• BRIEF: Give again, word for word, each line from the top of the listing through the line that holds "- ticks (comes".
━━━━━ DATA EXCERPT
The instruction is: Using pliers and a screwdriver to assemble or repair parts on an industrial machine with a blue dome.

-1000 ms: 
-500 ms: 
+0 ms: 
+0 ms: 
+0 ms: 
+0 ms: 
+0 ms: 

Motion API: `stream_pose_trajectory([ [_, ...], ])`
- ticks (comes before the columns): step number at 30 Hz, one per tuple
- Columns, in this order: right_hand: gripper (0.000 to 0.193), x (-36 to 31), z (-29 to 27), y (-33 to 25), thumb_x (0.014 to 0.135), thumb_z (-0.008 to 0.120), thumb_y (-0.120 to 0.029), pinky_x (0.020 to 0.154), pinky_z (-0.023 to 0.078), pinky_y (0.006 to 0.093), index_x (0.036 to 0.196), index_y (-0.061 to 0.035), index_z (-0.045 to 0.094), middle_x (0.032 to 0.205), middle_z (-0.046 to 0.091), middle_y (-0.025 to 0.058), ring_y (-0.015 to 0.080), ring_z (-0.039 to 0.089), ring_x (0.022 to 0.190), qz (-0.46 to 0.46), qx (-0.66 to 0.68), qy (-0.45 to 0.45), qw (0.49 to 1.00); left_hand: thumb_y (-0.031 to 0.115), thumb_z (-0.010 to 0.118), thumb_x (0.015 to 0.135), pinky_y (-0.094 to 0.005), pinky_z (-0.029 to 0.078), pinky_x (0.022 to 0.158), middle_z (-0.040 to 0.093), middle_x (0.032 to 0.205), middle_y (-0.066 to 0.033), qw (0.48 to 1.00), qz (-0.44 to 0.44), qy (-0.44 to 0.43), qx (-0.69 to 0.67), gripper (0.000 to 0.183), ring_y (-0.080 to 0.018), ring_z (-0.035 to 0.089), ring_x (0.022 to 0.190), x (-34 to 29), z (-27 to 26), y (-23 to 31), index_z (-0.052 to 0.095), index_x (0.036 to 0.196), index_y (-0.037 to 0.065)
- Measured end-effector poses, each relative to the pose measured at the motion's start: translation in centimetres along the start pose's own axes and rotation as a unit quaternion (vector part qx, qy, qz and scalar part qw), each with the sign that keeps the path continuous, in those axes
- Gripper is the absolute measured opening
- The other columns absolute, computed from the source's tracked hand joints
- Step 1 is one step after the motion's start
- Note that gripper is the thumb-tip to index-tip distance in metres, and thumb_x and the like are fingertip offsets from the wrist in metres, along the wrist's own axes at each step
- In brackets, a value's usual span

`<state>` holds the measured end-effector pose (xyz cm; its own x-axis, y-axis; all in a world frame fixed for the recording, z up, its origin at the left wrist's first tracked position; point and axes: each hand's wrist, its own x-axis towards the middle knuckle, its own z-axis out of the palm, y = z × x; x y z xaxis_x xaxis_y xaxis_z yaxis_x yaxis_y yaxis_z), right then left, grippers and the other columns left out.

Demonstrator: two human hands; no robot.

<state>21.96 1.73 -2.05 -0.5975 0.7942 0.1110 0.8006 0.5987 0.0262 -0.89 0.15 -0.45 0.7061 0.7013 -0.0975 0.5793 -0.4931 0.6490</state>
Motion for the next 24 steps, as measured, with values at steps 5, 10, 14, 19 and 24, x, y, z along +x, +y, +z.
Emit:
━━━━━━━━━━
• RESULT FOR THIS TASK:
The instruction is: Using pliers and a screwdriver to assemble or repair parts on an industrial machine with a blue dome.

-1000 ms: 
-500 ms: 
+0 ms: 
+0 ms: 
+0 ms: 
+0 ms: 
+0 ms: 

Motion API: `stream_pose_trajectory([ [_, ...], ])`
- ticks (comes before the columns): step number at 30 Hz, one per tuple

This completes the response to the exercise.